Line by line, copy out the data that follows.

-- Data extract follows --

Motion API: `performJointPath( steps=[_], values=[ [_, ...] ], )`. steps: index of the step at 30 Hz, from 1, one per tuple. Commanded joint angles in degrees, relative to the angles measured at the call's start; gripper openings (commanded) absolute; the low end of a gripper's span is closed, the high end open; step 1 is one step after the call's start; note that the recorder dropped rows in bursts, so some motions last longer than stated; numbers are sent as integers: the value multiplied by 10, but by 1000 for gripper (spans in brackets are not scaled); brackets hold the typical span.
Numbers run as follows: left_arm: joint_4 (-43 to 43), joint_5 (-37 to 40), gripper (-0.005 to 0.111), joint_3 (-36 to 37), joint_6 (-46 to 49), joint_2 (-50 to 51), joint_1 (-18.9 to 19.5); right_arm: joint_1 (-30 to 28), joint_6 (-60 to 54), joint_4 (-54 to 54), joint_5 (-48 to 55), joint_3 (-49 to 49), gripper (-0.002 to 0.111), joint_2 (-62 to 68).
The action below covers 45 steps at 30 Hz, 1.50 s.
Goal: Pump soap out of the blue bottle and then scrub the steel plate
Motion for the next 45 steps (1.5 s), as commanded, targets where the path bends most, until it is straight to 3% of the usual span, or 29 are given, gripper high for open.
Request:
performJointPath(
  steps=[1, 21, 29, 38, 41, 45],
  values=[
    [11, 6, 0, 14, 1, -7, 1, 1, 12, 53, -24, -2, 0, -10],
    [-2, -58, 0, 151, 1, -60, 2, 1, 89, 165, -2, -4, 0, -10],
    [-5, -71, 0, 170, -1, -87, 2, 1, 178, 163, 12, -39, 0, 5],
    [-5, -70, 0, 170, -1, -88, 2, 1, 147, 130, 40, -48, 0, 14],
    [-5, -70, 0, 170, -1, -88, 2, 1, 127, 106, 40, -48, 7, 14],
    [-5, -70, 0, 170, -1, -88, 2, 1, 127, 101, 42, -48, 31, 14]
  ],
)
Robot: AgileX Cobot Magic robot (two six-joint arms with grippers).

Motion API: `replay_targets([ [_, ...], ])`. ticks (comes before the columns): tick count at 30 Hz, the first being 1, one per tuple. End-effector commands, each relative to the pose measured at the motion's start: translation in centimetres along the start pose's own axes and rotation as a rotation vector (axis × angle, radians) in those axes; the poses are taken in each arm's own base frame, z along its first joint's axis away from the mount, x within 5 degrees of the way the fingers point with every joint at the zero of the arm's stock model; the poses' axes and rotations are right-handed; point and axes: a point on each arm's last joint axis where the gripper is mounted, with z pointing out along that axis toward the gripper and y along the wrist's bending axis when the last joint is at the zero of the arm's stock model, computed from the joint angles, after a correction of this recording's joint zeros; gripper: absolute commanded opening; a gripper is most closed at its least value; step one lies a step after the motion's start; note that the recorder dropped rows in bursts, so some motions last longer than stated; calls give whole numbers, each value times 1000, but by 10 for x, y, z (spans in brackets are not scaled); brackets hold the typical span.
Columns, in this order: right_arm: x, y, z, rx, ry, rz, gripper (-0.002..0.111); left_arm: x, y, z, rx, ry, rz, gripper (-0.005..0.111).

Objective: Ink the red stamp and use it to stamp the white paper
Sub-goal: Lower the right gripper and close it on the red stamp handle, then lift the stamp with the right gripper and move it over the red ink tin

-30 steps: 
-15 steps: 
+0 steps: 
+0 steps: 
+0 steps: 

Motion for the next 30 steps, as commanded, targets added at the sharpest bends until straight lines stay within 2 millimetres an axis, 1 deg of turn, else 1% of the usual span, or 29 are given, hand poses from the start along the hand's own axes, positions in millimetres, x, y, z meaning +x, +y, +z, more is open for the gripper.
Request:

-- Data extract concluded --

• [Written reply]
Motion API: `performJointPath( steps=[_], values=[ [_, ...] ], )`. steps: index of the step at 30 Hz, from 1, one per tuple. Commanded joint angles in degrees, relative to the angles measured at the call's start; gripper openings (commanded) absolute; the low end of a gripper's span is closed, the high end open; step 1 is one step after the call's start; note that the recorder dropped rows in bursts, so some motions last longer than stated; numbers are sent as integers: the value multiplied by 10, but by 1000 for gripper (spans in brackets are not scaled); brackets hold the typical span.
Numbers run as follows: left_arm: joint_4 (-43 to 43), joint_5 (-37 to 40), gripper (-0.005 to 0.111), joint_3 (-36 to 37), joint_6 (-46 to 49), joint_2 (-50 to 51), joint_1 (-18.9 to 19.5); right_arm: joint_1 (-30 to 28), joint_6 (-60 to 54), joint_4 (-54 to 54), joint_5 (-48 to 55), joint_3 (-49 to 49), gripper (-0.002 to 0.111), joint_2 (-62 to 68).
The action below covers 45 steps at 30 Hz, 1.50 s.
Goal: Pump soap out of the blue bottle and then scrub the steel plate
Motion for the next 45 steps (1.5 s), as commanded, targets where the path bends most, until it is straight to 3% of the usual span, or 29 are given, gripper high for open.
Request:
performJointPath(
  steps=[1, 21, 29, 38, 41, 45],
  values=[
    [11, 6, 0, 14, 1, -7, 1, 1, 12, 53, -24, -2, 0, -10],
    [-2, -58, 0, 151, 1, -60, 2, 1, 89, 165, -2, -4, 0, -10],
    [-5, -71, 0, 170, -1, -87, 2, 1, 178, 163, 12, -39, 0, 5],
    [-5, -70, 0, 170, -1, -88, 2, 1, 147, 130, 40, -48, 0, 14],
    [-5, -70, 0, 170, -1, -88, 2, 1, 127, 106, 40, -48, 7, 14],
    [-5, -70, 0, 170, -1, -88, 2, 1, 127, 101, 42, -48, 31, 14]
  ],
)
Robot: AgileX Cobot Magic robot (two six-joint arms with grippers).

Motion API: `replay_targets([ [_, ...], ])`. ticks (comes before the columns): tick count at 30 Hz, the first being 1, one per tuple. End-effector commands, each relative to the pose measured at the motion's start: translation in centimetres along the start pose's own axes and rotation as a rotation vector (axis × angle, radians) in those axes; the poses are taken in each arm's own base frame, z along its first joint's axis away from the mount, x within 5 degrees of the way the fingers point with every joint at the zero of the arm's stock model; the poses' axes and rotations are right-handed; point and axes: a point on each arm's last joint axis where the gripper is mounted, with z pointing out along that axis toward the gripper and y along the wrist's bending axis when the last joint is at the zero of the arm's stock model, computed from the joint angles, after a correction of this recording's joint zeros; gripper: absolute commanded opening; a gripper is most closed at its least value; step one lies a step after the motion's start; note that the recorder dropped rows in bursts, so some motions last longer than stated; calls give whole numbers, each value times 1000, but by 10 for x, y, z (spans in brackets are not scaled); brackets hold the typical span.
Columns, in this order: right_arm: x, y, z, rx, ry, rz, gripper (-0.002..0.111); left_arm: x, y, z, rx, ry, rz, gripper (-0.005..0.111).

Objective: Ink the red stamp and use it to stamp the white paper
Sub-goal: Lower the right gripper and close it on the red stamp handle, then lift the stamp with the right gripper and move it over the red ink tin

-30 steps: 
-15 steps: 
+0 steps: 
+0 steps: 
+0 steps: 

Motion for the next 30 steps, as commanded, targets added at the sharpest bends until straight lines stay within 2 millimetres an axis, 1 deg of turn, else 1% of the usual span, or 29 are given, hand poses from the start along the hand's own axes, positions in millimetres, x, y, z meaning +x, +y, +z, more is open for the gripper.
Request:

This finishes the answer to the exercise.